# When to s too adding water to food



## m0mof6 (Apr 18, 2018)

Currently we add water to Smokey's food and let it get moist. He is 7weeks and 4 days old. When is he old enough for dry food without the water?
He almost never eats it all during food times but since the vet said he is a bit underweight we are using more food than we were the first couple of days so he has the option of eating more. Which, of course, means that some of the food is wasted.

We feed Blue Wilderness so his food is kinda expensive. If you have a really good large puppy food that is cheaper if love suggestions.


----------



## [email protected] (Jan 16, 2018)

If he's got teeth, he should be old enough for dry kibble. If he doesn't eat all the kibble in his allotted time (15-20 minutes) I'd put it aside for the next mealtime.

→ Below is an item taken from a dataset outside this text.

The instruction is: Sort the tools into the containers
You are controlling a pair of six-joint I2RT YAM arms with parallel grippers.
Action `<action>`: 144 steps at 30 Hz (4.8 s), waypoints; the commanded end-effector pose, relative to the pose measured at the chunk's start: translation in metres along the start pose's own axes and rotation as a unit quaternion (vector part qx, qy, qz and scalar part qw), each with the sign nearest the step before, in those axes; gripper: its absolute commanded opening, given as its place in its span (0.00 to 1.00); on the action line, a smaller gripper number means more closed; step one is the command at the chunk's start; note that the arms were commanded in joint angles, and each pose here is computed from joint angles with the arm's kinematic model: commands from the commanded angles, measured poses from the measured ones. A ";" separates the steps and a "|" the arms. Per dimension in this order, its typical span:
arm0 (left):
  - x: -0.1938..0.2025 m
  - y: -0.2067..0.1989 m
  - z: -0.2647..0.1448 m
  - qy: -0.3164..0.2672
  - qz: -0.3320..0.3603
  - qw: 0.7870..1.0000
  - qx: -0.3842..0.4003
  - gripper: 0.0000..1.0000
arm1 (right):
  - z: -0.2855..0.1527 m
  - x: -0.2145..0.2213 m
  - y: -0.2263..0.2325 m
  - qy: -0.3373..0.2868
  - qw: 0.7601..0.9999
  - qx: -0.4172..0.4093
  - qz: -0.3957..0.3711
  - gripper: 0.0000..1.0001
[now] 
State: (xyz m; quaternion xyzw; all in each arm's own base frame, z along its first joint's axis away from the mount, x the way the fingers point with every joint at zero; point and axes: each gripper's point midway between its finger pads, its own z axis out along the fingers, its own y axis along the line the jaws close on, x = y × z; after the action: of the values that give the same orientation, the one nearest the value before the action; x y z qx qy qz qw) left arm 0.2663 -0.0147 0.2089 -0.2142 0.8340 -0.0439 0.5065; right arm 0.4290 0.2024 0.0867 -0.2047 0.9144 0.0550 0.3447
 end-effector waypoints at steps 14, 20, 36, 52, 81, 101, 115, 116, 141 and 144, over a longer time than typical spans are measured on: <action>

Lately I have added warm water to my pup's food, along with a chondroitin "aspic" made from boiled ham bones and a dollop of canned pumpkin to make a stew (my husband calls it 'watery glitch'). Boon loves it. No chance there'll be anything left after 5 minutes. 

And we're currently feeding "Good Natured Chicken and Barley" puppy food because that's what the breeder started them on and when the brand was discontinued, it was marked down to $3/bag and darned if we didn't buy it ALL. Boon is now 5 months, and I am going to switch to "American Journey Salmon and sweet potato" adult food soon to keep him from growing to fast. See if that brand has a puppy variety.


----------



## wolfy dog (Aug 1, 2012)

You may reconsider Blue Buffalo as a brand. Plenty of problems mentioned here on the form. My vet has seen many stomach problems on that food.


----------



## m0mof6 (Apr 18, 2018)

wolfy dog said:


> You may reconsider Blue Buffalo as a brand. Plenty of problems mentioned here on the form. My vet has seen many stomach problems on that food.


What brands do you recommend that aren't too expensive. We are a large family on a lower income in a rural area and the Blue Wilderness was one of the only large breed puppy foods that I saw at the store. We can go to a larger city for shopping (We go once a month currently) or order from online if needed but can't go any higher cost-wise (which would have to cover shipping if shipping online) If there is a better brand that is cheaper that would be even better. TIA!


----------



## wolfy dog (Aug 1, 2012)

Check out Chewy.com and dogfoodadvisor.com. The higher end foods may be more expensive but they may very well save you in vet costs down the road. Raising a GSD well is costly. I rotate a few brands on Large Breed Puppy. So far: Wellness and Fromm.


----------



## sebrench (Dec 2, 2014)

I fed Blue Wilderness for a while until I started hearing bad things about it. Now I feed Fromm. I buy it from petflow.com and it is delivered right to the door, free shipping. I think the price is similar, but it's been a while so I'm not 100% sure.


----------



## Femfa (May 29, 2016)

I'll personally always soak my kibble. It's crazy how big some kibble expands, and with a breed prone to bloat, it's just a simple precaution I take out of worry as my girl's granddam passed to bloat on top of limited activity pre/post eating. 

Some relatively cost effective but good food brands to consider are:
- 4Health
- Earthborn Holistic
- Victor

These foods are pretty good, and around the same price for a 30lb bag as Blue Buffalo. 4Health can be found at a Tractor Supply store, as can Earthborn Holistic.


----------